I fell into bed still wearing my clothes minus the underwear. It was past midnight when the telephone rang. I awoke from a dream in which I was teaching my brother Josef how to pee in an arc. Sometimes I have nightmares. But this wasn’t one. We were in the woods, the cold bit at our behinds. Steam rose from the snow. Josef turned to me, smiling. A beautiful child, blond with gray eyes. Gray, like the ocean on a sunless day, or the elephant I saw in the town square when I was his age. Plain as day, standing in the dusty sunlight. Later no one could remember having seen it, and because it was impossible to understand how an elephant would have arrived in Slonim, no one believed me. But I saw it.

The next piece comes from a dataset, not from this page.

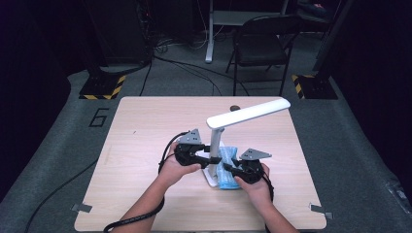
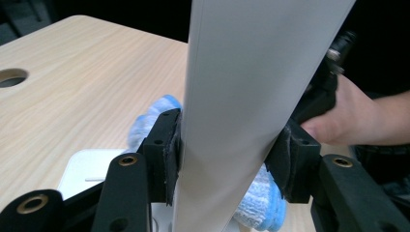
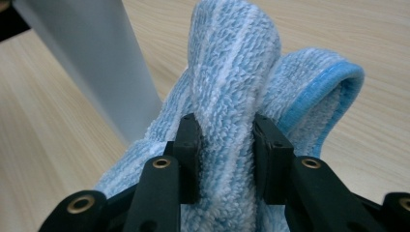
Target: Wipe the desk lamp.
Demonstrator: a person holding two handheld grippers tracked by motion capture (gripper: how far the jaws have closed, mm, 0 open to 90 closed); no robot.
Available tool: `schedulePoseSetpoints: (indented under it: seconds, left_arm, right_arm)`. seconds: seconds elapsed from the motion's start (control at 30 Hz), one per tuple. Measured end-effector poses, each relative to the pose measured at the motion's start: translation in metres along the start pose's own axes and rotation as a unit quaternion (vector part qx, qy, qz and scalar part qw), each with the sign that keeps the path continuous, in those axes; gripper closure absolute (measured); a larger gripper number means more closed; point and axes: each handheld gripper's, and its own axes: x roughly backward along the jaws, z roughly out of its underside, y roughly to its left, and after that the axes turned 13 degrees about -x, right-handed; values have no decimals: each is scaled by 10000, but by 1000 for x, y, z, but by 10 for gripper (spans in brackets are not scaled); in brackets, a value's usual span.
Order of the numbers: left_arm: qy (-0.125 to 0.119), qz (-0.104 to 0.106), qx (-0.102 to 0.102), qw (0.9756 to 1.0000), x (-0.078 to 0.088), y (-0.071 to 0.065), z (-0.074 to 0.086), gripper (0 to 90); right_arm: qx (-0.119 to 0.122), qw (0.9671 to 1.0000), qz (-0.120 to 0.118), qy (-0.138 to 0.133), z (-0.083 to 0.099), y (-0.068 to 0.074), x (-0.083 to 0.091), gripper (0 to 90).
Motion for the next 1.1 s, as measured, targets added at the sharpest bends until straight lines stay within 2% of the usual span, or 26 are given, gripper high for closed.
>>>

A siren sounded in the distance. Just as my brother opened his mouth to speak, the dream broke off and I woke up in the darkness of my bedroom, the rain pit-pattering on the glass. The telephone continued to ring. Bruno, no doubt. I would have ignored it if I hadn’t been afraid he’d call the police. Why doesn’t he just tap on the radiator with his walking stick like he always does? Three taps means ARE YOU ALIVE?, two means YES, one, NO. We only do it at night, during the day there are too many other noises, and anyway, it isn’t foolproof since usually Bruno falls asleep wearing his Walkman.